[Records from a dataset]
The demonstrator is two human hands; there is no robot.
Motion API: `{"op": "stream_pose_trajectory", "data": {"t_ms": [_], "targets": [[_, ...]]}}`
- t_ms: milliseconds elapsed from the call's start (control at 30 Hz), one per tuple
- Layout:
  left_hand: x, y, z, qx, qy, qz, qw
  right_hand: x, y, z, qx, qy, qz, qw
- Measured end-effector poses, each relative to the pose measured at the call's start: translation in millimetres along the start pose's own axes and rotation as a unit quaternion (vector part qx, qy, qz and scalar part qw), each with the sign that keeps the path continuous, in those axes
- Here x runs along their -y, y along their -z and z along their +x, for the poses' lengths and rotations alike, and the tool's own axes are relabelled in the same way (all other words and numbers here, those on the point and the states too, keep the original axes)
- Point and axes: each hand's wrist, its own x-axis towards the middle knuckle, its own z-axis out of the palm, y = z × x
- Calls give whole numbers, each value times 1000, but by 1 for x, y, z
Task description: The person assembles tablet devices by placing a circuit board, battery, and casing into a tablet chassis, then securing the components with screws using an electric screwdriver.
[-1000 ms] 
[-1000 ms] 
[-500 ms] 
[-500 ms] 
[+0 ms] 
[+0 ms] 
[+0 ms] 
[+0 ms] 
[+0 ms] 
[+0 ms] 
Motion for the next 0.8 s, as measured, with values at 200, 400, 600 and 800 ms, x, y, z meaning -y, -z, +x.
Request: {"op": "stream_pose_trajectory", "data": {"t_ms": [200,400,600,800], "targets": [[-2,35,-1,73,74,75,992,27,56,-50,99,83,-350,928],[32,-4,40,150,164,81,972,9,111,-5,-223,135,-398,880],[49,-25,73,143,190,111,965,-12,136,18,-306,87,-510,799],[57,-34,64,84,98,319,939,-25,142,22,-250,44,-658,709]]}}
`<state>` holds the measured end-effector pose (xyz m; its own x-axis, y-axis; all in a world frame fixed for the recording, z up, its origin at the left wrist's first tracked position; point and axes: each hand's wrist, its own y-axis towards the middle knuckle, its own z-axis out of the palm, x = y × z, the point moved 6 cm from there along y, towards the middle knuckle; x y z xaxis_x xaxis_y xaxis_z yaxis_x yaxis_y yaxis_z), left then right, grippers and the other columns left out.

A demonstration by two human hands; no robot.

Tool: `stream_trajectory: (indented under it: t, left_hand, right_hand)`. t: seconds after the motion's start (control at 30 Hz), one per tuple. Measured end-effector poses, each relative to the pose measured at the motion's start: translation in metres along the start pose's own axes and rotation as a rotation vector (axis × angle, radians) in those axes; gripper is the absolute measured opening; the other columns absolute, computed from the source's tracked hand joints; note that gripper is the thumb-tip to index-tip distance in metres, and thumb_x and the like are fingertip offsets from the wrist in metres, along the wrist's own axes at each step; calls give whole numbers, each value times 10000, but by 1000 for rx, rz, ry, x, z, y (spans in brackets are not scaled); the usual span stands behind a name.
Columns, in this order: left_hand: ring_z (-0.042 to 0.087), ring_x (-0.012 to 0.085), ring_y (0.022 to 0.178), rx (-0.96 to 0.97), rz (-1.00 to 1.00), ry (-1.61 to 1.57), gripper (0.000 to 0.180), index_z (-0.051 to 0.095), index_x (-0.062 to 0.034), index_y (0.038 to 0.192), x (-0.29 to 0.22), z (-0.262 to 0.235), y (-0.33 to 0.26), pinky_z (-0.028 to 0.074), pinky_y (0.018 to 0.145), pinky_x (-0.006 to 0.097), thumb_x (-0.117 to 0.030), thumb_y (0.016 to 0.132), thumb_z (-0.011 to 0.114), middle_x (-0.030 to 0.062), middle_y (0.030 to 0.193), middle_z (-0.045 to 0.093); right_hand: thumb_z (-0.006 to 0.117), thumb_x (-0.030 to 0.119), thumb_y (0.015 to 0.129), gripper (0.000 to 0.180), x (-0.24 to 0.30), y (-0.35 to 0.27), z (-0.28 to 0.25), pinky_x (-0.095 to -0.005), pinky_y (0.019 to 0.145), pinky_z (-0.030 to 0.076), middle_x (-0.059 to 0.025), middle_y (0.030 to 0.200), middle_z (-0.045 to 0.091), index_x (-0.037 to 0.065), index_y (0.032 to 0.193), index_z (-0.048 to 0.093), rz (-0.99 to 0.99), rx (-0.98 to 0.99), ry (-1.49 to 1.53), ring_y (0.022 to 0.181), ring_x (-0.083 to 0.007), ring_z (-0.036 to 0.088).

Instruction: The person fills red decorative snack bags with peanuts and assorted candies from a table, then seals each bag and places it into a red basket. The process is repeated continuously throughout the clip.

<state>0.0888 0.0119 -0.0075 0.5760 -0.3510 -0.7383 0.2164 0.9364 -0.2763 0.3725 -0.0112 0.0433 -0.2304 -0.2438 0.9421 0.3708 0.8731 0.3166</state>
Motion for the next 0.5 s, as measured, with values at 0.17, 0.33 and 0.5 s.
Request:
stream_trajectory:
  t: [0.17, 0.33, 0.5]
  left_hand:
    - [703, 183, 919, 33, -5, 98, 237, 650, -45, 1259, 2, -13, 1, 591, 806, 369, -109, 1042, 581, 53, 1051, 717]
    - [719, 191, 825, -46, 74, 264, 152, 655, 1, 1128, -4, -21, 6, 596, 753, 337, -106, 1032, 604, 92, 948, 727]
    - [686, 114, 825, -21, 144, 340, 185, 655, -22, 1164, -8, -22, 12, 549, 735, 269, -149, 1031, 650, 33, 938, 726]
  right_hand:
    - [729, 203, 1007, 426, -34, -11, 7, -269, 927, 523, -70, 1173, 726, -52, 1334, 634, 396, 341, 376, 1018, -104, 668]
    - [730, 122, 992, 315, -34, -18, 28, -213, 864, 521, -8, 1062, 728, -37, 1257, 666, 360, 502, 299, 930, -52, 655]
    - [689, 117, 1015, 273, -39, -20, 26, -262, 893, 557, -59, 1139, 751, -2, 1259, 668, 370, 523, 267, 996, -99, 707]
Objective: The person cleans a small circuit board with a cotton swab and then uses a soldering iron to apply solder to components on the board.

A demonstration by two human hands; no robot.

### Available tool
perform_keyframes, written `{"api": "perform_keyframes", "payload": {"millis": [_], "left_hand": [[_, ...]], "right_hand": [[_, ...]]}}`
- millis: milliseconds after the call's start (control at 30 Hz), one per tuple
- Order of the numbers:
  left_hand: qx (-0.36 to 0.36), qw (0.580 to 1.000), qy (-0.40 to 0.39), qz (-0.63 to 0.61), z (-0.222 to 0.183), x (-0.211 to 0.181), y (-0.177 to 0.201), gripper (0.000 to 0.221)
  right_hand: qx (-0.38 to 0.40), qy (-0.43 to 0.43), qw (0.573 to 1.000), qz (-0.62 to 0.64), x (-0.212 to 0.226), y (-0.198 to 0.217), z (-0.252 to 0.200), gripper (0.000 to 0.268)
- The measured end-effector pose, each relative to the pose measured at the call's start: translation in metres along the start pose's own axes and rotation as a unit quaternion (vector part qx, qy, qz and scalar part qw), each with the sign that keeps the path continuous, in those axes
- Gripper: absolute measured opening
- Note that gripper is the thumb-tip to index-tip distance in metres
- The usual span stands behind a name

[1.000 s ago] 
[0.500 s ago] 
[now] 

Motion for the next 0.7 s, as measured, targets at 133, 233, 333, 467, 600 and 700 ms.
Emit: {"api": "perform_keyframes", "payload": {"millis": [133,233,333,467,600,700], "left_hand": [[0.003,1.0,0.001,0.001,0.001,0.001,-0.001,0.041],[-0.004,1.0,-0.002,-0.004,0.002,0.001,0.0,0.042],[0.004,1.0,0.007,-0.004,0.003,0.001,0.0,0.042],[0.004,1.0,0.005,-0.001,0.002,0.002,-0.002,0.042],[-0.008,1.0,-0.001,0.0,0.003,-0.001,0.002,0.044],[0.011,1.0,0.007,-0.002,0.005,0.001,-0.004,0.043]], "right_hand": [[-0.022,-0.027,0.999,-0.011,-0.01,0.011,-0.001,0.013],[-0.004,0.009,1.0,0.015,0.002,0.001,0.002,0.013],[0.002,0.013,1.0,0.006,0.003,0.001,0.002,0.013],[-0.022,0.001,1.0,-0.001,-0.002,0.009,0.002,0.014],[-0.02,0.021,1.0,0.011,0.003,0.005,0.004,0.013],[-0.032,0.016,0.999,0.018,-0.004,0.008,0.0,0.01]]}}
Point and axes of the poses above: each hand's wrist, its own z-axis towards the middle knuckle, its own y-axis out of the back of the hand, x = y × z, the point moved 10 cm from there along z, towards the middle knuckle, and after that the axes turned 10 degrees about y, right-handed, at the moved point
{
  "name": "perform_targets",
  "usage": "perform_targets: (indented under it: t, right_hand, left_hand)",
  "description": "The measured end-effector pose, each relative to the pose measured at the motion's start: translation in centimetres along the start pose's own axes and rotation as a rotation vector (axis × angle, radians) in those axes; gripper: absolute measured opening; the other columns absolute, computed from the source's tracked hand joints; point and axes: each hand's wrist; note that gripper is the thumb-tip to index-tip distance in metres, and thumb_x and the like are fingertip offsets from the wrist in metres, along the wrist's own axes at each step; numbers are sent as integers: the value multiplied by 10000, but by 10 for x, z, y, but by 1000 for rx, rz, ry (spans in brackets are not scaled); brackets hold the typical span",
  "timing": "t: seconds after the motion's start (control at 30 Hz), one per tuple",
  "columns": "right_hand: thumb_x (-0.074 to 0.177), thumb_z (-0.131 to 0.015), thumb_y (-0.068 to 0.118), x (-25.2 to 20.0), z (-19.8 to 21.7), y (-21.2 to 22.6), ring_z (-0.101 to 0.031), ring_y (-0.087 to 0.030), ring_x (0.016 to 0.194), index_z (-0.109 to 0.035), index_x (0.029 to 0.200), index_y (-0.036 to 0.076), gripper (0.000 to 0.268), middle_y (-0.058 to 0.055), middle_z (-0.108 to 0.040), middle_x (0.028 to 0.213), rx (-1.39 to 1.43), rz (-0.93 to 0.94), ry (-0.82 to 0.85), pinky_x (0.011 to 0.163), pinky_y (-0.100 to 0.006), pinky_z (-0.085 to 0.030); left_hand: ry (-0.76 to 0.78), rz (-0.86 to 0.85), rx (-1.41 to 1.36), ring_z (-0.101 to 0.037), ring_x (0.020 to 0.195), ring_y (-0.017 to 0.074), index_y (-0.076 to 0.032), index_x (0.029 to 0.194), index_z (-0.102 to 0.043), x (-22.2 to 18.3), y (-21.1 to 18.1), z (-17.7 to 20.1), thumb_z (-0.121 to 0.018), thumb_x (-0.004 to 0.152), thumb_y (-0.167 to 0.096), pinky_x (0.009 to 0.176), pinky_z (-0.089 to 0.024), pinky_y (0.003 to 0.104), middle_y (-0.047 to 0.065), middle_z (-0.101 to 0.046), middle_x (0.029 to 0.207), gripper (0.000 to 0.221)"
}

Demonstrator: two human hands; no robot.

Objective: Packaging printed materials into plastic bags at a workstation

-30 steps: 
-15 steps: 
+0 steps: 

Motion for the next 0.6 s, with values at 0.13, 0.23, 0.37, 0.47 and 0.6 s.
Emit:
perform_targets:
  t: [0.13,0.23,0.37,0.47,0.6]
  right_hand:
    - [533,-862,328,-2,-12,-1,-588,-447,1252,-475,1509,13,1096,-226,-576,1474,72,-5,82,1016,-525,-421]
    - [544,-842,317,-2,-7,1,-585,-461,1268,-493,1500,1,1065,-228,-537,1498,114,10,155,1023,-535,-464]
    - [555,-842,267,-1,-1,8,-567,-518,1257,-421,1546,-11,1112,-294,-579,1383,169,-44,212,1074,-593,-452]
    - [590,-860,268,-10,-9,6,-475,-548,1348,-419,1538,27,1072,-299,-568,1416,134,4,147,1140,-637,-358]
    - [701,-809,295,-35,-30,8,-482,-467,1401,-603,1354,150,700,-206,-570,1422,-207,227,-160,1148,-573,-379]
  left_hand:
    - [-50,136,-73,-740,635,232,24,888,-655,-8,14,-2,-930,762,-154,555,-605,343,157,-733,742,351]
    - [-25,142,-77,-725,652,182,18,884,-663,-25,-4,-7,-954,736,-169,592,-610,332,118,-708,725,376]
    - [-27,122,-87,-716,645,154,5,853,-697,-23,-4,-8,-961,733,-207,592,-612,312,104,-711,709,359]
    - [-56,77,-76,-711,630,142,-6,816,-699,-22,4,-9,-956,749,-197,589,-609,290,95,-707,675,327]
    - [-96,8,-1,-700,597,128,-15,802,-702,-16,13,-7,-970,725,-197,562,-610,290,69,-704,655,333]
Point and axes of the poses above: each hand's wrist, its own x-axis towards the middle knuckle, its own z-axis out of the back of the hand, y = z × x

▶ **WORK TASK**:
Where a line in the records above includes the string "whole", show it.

▶ **YOUR SOLUTION**:
- Calls give whole numbers, each value times 1000, but by 1 for x, y, z
Tool: `stream_trajectory: (indented under it: t, left_hand, right_hand)`. t: seconds after the motion's start (control at 30 Hz), one per tuple. Measured end-effector poses, each relative to the pose measured at the motion's start: translation in metres along the start pose's own axes and rotation as a rotation vector (axis × angle, radians) in those axes; gripper is the absolute measured opening; the other columns absolute, computed from the source's tracked hand joints; note that gripper is the thumb-tip to index-tip distance in metres, and thumb_x and the like are fingertip offsets from the wrist in metres, along the wrist's own axes at each step; calls give whole numbers, each value times 10000, but by 1000 for rx, rz, ry, x, z, y (spans in brackets are not scaled); the usual span stands behind a name.

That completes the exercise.